Snowden : Effectivement. Dans une démocratie complètement libre, d’où vient la légitimité d’un gouvernement ? Du consentement du peuple, des électeurs. Mais ce consentement n’a de sens que si l’information circule. Comment un gouvernement peut-il être légitime si nous ne savons pas ce qu’il fait ? Je ne dis pas qu’il ne doit pas y avoir de secrets du tout, mais tout le monde doit avoir accès à un savoir élémentaire et basique. Sinon nous ne sommes plus les partenaires d’un gouvernement que nous avons élu, mais ses sujets, et, pire, ses victimes.

Jarre : Avec des institutions qui pervertissent la relation entre les gouvernants et les gouvernés, non ?

Snowden : Absolument. Lorsque la CIA cache des informations basiques, elle pervertit la relation entre gouvernants et gouvernés. Elle viole nos lois, nos valeurs.

Jarre : J’adore les États-Unis. Avec la France, ce sont deux pays basés sur le respect des droits de l’homme. Ce sont des principes inscrits dans nos constitutions respectives. Nos pays sont liés par ces valeurs éternelles, celles qui ont poussé Lafayette à traverser l’Atlantique pour donner vie à la démocratie américaine… Et des années plus tard, en 1944, ce fut au tour des Américains de venir se battre pour nous aider à restaurer la démocratie et la liberté ici…

Snowden : C’est vrai. Et une des grands principes inscrits dans ces constitutions, c’est de ne pas s’immiscer dans la vie privée des gens, et d’être clair sur la différence entre la sphère publique et privée. Et ces programmes de surveillance de masse n’ont jamais été développés pour lutter contre le terrorisme, mais pour l’espionnage industriel et économique, ainsi que pour des manipulations politiques et diplomatiques.

Jarre : Le complexe de Dieu ou l’illusion du pouvoir infini semble être un point commun entre de nombreux dirigeants et gouvernements actuels…

Snowden : Oui mais c’est vers la technologie qu’ils se sont tournés, afin de savoir où vous étiez hier soir, où vous étiez l’année dernière à telle date, à quel endroit. A chaque lieu, chaque message que vous envoyez, chaque site internet que vous visitez … Avons-nous vraiment envie de vivre dans un monde où Dieu travaille pour la NSA ?

Jarre : Ils oublient que l’Etat est là pour servir les citoyens, et pas l’inverse, et que leur utilisation de la technologie devrait donc le refléter.
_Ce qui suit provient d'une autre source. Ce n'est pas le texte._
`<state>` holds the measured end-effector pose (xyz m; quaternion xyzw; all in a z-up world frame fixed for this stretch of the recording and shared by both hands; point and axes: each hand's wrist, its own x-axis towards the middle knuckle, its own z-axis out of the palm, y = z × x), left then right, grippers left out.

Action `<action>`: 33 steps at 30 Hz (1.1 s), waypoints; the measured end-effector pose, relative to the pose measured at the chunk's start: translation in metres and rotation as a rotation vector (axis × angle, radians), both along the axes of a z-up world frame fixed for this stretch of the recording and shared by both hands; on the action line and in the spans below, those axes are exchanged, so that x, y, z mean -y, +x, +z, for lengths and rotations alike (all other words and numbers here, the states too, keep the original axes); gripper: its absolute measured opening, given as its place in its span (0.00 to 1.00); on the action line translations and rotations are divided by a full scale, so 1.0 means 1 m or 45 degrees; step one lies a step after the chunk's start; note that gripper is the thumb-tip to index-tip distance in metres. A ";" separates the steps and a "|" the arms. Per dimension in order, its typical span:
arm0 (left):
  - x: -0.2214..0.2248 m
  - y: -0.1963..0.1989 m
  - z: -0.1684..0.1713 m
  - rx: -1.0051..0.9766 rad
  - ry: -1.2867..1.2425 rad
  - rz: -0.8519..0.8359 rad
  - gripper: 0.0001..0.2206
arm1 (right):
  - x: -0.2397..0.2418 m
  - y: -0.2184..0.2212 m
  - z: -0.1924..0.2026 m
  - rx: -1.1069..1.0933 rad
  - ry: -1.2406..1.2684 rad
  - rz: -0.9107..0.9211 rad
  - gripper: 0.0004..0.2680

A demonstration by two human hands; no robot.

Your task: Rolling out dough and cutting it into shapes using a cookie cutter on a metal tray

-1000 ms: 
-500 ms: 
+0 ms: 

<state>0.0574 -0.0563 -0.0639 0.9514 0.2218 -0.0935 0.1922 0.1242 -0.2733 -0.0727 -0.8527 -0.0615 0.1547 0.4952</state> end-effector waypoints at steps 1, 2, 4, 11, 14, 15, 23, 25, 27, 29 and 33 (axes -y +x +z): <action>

Snowden : Oui, ce que j’ai fait pour mon pays, je ne l’ai pas fait contre la NSA, mais afin d’améliorer son fonctionnement. Un document ne peut pas être labélisé « secret » tant qu’il ne constitue pas une menace réelle. Ce n’est pas un seul, mais des millions de documents qui ont été révélés et cela n’a pas posé de problème à qui que ce soit. Alors que tous ces documents sont classifiés sans aucune raison, avec pour prétexte la protection de vies ….

Jarre : Quand nous nous sommes parlés pour la première fois, j’avais déjà ce mot, « Exit », comme un titre potentiel pour notre collaboration. En discutant avec vous, je suis convaincu que c’était le bon …

Snowden : En fait, la sortie, « Exit », c’est quelque chose que nous recherchons tous. Nous avons chacun un but et nous utilisons la liberté pour aller vers un ailleurs, en nous disant qu’il est temps de changer, de trouver une meilleure voie. Je ne peux pas rester ici, il faut que je trouve une nouvelle direction. Dans mon cas, j’ai signé pour servir mon pays. Et, au bout d’un moment, je me suis rendu compte qu’au lieu de protéger les miens contre des ennemis extérieurs ou des terroristes, je passais mon temps à surveiller les citoyens américains. Que se passe-t-il lorsque vous vous rendez compte que vous vouliez défendre des valeurs au point d’y consacrer toute une vie, et que ces valeurs sont totalement contredites par le système pour lequel vous travaillez ? A ce moment-là, vous avez besoin de trouver un moyen de vous en sortir … Une « exit ».